Who can we measure (multiple times)?!
It was only through the excellent community networks and pregnancy surveillance system maintained by CEL that we managed to identify and obtain consent from women in the community to allow us to measure their infants (multiple times!). The first time we conducted this task, we had not yet figured out the most efficient approach, and the process of infant identification took several weeks! On top of this, moving from place to place in the villages (and finding a flat surface!) slowed the training down to a painfully slow pace. To complicate matters more, in not one, but in ALL 6 cases, the enumerators needed at least two sessions each (and additional office training in between) in order to reduce their measurement errors to acceptable levels. In total, close to 100 mothers and infants 0-12 months of age were measured for the first round of training and standardization! Such fatigue followed these long days in the field that we doubted the ability to repeat these sessions at regular intervals throughout the data collection!
If at first you don’t succeed… re-invent and try again!
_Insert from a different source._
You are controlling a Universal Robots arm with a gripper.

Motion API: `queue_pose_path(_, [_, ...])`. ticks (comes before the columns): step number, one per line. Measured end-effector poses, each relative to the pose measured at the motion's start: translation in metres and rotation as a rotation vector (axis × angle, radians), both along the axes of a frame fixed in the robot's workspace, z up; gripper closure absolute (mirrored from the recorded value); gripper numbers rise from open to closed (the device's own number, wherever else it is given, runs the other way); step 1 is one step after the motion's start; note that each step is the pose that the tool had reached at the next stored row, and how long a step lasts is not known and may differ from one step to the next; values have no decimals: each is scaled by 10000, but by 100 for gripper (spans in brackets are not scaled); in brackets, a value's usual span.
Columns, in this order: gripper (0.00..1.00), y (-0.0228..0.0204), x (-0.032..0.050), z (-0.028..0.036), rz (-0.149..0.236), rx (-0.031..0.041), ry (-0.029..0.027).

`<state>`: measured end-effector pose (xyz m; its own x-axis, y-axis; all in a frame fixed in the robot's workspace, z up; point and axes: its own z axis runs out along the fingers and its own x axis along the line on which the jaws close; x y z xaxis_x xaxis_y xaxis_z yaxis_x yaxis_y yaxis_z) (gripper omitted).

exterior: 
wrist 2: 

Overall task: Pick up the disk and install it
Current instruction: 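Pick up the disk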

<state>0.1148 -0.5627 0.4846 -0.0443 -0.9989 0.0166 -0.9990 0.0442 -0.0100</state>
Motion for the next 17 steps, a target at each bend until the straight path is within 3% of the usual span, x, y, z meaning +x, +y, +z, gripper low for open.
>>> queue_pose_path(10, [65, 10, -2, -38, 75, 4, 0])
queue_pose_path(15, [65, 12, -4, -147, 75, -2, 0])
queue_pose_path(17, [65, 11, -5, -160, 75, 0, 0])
We are happy to report that the struggle of our early training sessions truly paid off! In our most recent round of re-standardizations, enumerators were able to identify infants in days, rather than weeks, and just a few of the enumerators required any repeat training (approximately half as many mothers/infants were required for the repeat training). We also discovered more efficient systems that allowed us to complete the trainings in a more reasonable period of time. For example, we approached women in advance to obtain consent and make an appointment for measurement, invited several women to a fixed location in each village, and improved our interactions with the mothers/infants to make the sessions feel less burdensome for the participants. After rolling out and modifying this process for the second time at our field site, it has become clear that anthropometry standardizations can be done quite successfully in village settings. However, increased documentation and awareness of the process for researchers to understand the time investments, as well as the substantial modifications that may be required, would be tremendously useful to those planning and implementing interdisciplinary research with a nutrition/child growth component.